"Je n'arrive pas à croire que j'écris ça en ce moment. C'est improbable". Cette perplexité vient du coeur. Ainsi s'exprime le docteur américain David N Hackney. Sur Twitter, cet obstétricien et gynécologue ne parvient pas à cacher son émotion à la découverte d'un nouveau projet de loi anti-avortement pensée par la légalisation de l'Ohio. Selon ce projet (le numéro 413), écrit David N Hackney, le médecin devra "[tenter de] réimplanter une grossesse extra-utérine dans l'utérus de la patiente" afin d'éviter les accusations d'acte criminel.
On ne peut guère trouver mesure plus improbable. Et surtout, impossible. Car cette curieuse exigence des législateurs "pro-vie" de l'Ohio n'est tout simplement pas imaginable. Et pourtant, elle se voit imposée aux professionnel·les de la santé, sous peine d'être accusé·es de "meurtre par avortement aggravé" (oui oui). Rien qu'à évoquer l'idée sur les réseaux sociaux, extrait de texte officiel à l'appui, David N Hackney, s'adressant à ces confrères en blouses blanches, est alarmiste : "Nous allons tous aller en prison".
Cette loi n'est pas juste extrême mais rend compte d'une procédure qui n'existe pas en science médicale. Comme l'explique The Guardian, la grossesse dite "extra-utérine" désigne un état où l'ovule fertilisé s'implante à l'extérieur de l'utérus. Ce mauvais développement provoque douleurs et saignements. Pire encore, c'est une situation qui met les femmes en danger de mort et nécessite une intervention médicale d'urgence.

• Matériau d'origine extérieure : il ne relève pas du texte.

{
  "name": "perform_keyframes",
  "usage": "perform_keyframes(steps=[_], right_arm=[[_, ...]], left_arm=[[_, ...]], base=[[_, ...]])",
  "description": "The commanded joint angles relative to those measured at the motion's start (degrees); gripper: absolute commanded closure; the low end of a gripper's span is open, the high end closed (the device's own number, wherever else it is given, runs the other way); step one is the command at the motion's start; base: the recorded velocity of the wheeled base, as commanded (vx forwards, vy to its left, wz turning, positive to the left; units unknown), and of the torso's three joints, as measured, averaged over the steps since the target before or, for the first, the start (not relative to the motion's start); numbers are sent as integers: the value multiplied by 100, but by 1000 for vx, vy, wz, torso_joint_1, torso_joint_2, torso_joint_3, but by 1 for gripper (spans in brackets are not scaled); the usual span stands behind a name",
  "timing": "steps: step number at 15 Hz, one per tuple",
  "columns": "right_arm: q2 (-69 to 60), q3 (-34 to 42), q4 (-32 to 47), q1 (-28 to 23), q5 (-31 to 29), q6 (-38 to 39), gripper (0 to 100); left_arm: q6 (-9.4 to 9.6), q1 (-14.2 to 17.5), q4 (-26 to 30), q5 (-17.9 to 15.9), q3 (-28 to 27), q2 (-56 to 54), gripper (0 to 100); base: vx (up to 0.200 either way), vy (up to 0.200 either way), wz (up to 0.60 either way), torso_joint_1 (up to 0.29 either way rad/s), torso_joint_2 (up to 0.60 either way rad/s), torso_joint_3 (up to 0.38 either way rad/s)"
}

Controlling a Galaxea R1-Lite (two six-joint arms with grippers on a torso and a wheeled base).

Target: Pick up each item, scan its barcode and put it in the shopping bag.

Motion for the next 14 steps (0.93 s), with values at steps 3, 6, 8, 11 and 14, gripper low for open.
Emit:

"Il n'existe aucune procédure pour réimplanter une grossesse extra-utérine. Il n'est pas possible de déplacer une grossesse extra-utérine d'une trompe de Fallope ou de tout autre endroit où elle aurait pu être implantée, vers l'utérus. C'est physiologiquement impossible", explique en ce sens le Dr Chris Zahn au journal britannique, rappelant les risques "d'hémorragie catastrophique" voire de "décès" en cas de grossesse extra-utérine. L'heure est grave. D'ailleurs, pour son collègue, le Dr Daniel Grossman, "c'est de la pure science-fiction".
Depuis l'annonce de ce projet, mis en avant par 19 des membres de la Chambre des Représentants de l'Ohio mais aussi par le président du groupe anti-avortement Ohio Right to Life, obstétriciens et gynécologues se tuent d'ailleurs à le répéter... Las. Les législateurs font la sourde oreille.
S'il y a bien une chose que démontre ce projet de loi, allant jusqu'à menacer de mort quiconque ne s'y plierait pas, c'est la démesure de la croisade anti-avortement qui prend place dans certains Etats américains. On pense bien sûr à l'Alabama, où est passée en mai dernier la plus restrictive des lois anti-avortement - elle condamne à une très lourde peine de prison tout médecin pratiquant illégalement l'IVG, même "en cas de viol ou d'inceste".
Mais aussi à la fameuse loi adoptée par la Géorgie, celle du "battement de coeur", interdisant l'avortement seulement six semaines après les dernières menstruations. C'est-à-dire à une période où les femmes n'ont même pas conscience d'être enceintes. A croire que cette législation soi-disant "pro-vie" se décline d'aberration en aberration. Et l'autrice féministe Jessica Valenti d'y aller de sa conclusion bien sentie : "Les hommes qui décident de ce que les femmes peuvent faire de leur corps ne comprennent pas du tout le fonctionnement de ce corps". CQFD.